An intolerance to aspirin produces symptoms of asthma, skin rash, nausea, vomiting, nasal polyps, swelling of the face, neck, lips, larynx, hands, feet, genitals etc. Salicylates found in food may cause a similar reaction if consumed in high amounts by a person with Salicylate intolerance. A Salicylate-free diet can help to prevent these reactions and may also improve the clinical symptoms of asthma and skin rash in some cases. Following is a list of foods which contain Salicylates in significant amounts.

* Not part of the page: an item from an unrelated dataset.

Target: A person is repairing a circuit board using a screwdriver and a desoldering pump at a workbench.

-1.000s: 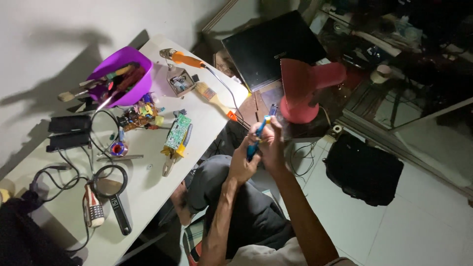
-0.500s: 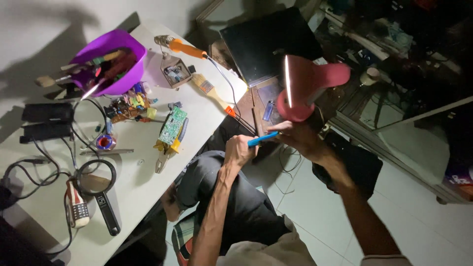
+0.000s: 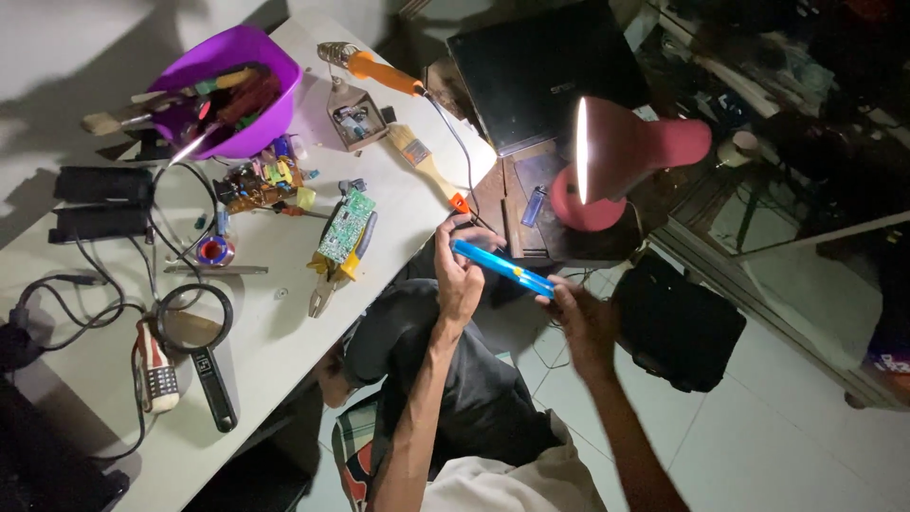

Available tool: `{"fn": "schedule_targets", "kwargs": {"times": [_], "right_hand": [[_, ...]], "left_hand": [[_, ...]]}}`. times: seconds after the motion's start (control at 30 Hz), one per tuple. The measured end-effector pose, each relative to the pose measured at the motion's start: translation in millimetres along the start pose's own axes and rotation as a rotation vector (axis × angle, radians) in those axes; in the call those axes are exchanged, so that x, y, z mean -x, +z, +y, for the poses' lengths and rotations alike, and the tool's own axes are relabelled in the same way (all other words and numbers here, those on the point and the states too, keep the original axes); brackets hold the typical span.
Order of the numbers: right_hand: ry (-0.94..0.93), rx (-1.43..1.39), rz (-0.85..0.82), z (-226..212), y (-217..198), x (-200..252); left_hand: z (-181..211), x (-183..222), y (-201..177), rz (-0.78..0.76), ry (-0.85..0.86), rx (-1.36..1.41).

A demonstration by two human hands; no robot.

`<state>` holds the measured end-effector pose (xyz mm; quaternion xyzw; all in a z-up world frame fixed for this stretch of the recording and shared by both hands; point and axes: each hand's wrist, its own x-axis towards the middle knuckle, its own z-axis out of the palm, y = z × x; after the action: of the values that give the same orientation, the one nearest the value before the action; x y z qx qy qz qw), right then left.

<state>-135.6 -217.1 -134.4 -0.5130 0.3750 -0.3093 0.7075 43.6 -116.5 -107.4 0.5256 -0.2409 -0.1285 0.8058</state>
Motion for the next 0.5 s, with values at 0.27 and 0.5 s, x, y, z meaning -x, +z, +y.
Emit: {"fn": "schedule_targets", "kwargs": {"times": [0.27,0.5], "right_hand": [[0.177,-0.197,0.044,53.5,24.0,48.2],[-0.067,0.134,-0.289,1.2,57.4,86.5]], "left_hand": [[-3.3,6.4,-12.1,0.041,-0.192,0.564],[20.8,0.5,-22.0,-0.028,-0.451,0.965]]}}
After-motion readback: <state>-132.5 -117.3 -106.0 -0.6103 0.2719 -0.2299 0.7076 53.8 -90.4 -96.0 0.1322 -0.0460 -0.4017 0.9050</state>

A complete list can be obtained from a Dietitian.

Fruit

Apricot, avocado, blackberry, black currant, blueberry, boysenberry, cherry, cranberry, currant (dried), date, grape, grapefruit, guava, Jonathan apple, kiwi fruit, lychee, mandarin, mulberry, nectarine, orange, passionfruit, peach, pineapple, plum, prune, raisin (dried), raspberry, red currant, rockmelon, strawberry, sultana (dried), watermelon etc.

Vegetables

Alfalfa sprouts, broad beans, capsicum, champignon mushrooms, chicory, cucumber, eggplant, endive, gherkin, hot pepper, olive, radish, tomato, zucchini, watercress etc.

Nuts

Almonds, cashews, water chestnuts etc.

Sweets

Golden syrup, honey, liquorice, peppermint etc.

Herbs and spices

Allspice, aniseed, bay leaf, black pepper, caraway, cardamom, cayenne, cinnamon, clove, cumin, curry, dill, five spice, garam masala, ginger, mace, mint, mixed herbs, mustard, nutmeg, oregano, paprika, pimiento, rosemary, sage, tarragon, thyme, turmeric, white pepper, white vinegar, etc.

Condiments

Honey, marmite, Worcestershire sauce etc.

Beverages

Alcohol (especially apple cider, beer, sherry, brandy, liqueur, port, wine and rum), coffee, tea (black, caffeinated, decaffeinated, rosehip and peppermint), some coffee replacements, cola, fruit juice etc.

 

DISCLAIMER: This information is an educational aid only. It is not intended to replace medical advice for individual conditions or treatments. Talk to your doctor, pharmacist, nurse or naturopath before following any medical regimen to see whether it is safe and effective for you.